**YOUR ASSIGNMENT:**
The lines from the beginning of the records below through the one holding "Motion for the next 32" are to be copied exactly; leave the pictures out.

*** SOURCE DATA Section Begins ***

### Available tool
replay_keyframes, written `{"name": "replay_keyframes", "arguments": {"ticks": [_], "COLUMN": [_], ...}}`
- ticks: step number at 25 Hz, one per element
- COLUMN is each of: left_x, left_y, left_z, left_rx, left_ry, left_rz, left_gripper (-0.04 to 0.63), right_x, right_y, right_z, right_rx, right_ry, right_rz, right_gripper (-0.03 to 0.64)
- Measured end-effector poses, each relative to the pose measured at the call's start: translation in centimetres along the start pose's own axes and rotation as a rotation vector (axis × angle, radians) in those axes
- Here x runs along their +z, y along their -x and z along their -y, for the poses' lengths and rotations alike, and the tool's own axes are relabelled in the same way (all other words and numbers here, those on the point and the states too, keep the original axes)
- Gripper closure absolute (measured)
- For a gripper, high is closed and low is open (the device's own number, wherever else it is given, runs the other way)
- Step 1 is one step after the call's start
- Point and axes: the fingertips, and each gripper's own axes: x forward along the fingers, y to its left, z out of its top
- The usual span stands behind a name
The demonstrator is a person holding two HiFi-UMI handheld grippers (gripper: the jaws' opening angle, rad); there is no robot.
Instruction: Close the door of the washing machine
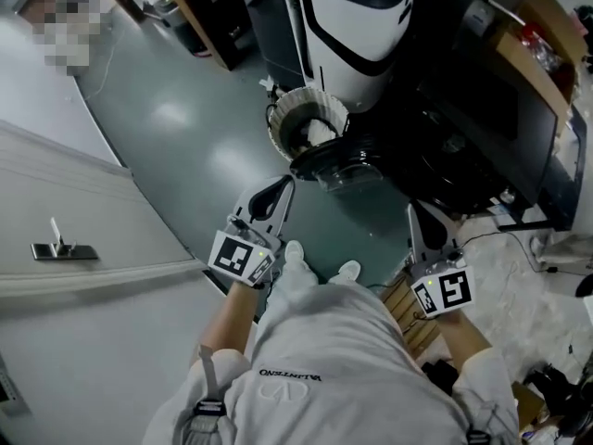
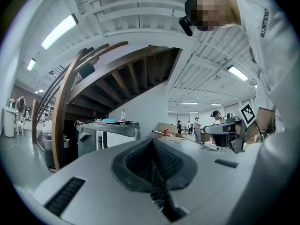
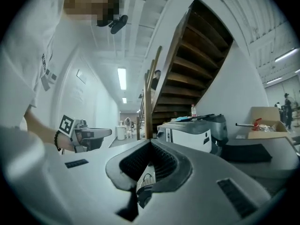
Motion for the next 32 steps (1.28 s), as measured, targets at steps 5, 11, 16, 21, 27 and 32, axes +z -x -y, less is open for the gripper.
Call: {"name": "replay_keyframes", "arguments": {"ticks": [5, 11, 16, 21, 27, 32], "left_x": [-0.9, -3.8, -5.5, -7.5, -11.2, -15.0], "left_y": [1.3, 1.8, 1.0, -0.8, -3.3, -5.8], "left_z": [0.1, -2.5, -6.0, -9.8, -15.1, -17.7], "left_rx": [0.035, 0.037, 0.011, -0.039, -0.09, -0.178], "left_ry": [0.008, 0.056, 0.066, 0.048, 0.055, 0.082], "left_rz": [-0.035, -0.111, -0.131, -0.163, -0.223, -0.264], "left_gripper": [0.598, 0.598, 0.598, 0.598, 0.598, 0.598], "right_x": [-0.8, -1.0, -1.6, -3.4, -5.0, -7.7], "right_y": [-2.4, -5.8, -9.2, -13.5, -19.4, -24.2], "right_z": [-2.0, -4.5, -5.0, -5.2, -5.5, -6.3], "right_rx": [0.091, 0.145, 0.131, 0.115, 0.09, 0.072], "right_ry": [0.011, 0.017, 0.035, 0.021, -0.031, 0.015], "right_rz": [-0.01, 0.01, 0.005, -0.043, -0.096, -0.168], "right_gripper": [0.606, 0.606, 0.606, 0.606, 0.606, 0.606]}}
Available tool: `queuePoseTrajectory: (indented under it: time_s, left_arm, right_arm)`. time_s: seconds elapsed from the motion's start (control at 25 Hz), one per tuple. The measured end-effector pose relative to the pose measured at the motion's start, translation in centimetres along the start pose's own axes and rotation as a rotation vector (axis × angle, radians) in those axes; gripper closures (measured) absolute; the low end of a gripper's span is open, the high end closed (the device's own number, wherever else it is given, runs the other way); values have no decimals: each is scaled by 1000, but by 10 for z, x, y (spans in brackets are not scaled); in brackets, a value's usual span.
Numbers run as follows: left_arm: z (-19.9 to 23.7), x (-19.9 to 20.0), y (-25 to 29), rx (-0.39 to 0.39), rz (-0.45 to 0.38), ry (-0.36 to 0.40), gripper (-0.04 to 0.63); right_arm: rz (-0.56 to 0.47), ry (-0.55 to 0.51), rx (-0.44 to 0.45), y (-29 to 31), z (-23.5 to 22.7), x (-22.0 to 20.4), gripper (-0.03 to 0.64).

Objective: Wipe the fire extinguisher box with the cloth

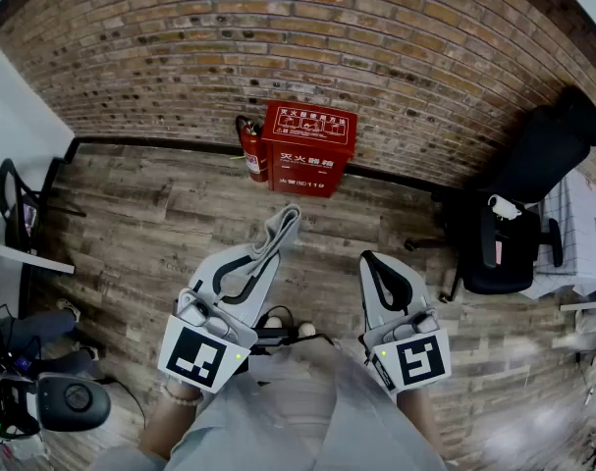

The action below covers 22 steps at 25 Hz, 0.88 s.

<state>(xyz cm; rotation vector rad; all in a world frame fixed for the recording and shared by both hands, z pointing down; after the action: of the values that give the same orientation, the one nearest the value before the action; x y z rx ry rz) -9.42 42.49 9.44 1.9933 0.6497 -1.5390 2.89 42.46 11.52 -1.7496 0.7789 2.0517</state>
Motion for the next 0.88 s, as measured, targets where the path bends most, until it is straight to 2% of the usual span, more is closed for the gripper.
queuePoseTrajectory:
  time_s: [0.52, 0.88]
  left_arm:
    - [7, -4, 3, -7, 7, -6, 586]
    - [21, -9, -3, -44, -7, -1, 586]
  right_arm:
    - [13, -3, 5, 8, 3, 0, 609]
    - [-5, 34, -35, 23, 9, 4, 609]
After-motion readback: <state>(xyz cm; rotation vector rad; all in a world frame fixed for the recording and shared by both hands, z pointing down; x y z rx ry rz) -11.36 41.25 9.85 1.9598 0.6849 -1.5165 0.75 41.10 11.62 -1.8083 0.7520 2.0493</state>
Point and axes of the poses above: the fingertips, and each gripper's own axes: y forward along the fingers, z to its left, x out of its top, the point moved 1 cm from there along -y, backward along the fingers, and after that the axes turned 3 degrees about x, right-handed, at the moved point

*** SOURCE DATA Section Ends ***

**YOUR RESPONSE:**
### Available tool
replay_keyframes, written `{"name": "replay_keyframes", "arguments": {"ticks": [_], "COLUMN": [_], ...}}`
- ticks: step number at 25 Hz, one per element
- COLUMN is each of: left_x, left_y, left_z, left_rx, left_ry, left_rz, left_gripper (-0.04 to 0.63), right_x, right_y, right_z, right_rx, right_ry, right_rz, right_gripper (-0.03 to 0.64)
- Measured end-effector poses, each relative to the pose measured at the call's start: translation in centimetres along the start pose's own axes and rotation as a rotation vector (axis × angle, radians) in those axes
- Here x runs along their +z, y along their -x and z along their -y, for the poses' lengths and rotations alike, and the tool's own axes are relabelled in the same way (all other words and numbers here, those on the point and the states too, keep the original axes)
- Gripper closure absolute (measured)
- For a gripper, high is closed and low is open (the device's own number, wherever else it is given, runs the other way)
- Step 1 is one step after the call's start
- Point and axes: the fingertips, and each gripper's own axes: x forward along the fingers, y to its left, z out of its top
- The usual span stands behind a name
The demonstrator is a person holding two HiFi-UMI handheld grippers (gripper: the jaws' opening angle, rad); there is no robot.
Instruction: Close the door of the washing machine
Motion for the next 32 steps (1.28 s), as measured, targets at steps 5, 11, 16, 21, 27 and 32, axes +z -x -y, less is open for the gripper.

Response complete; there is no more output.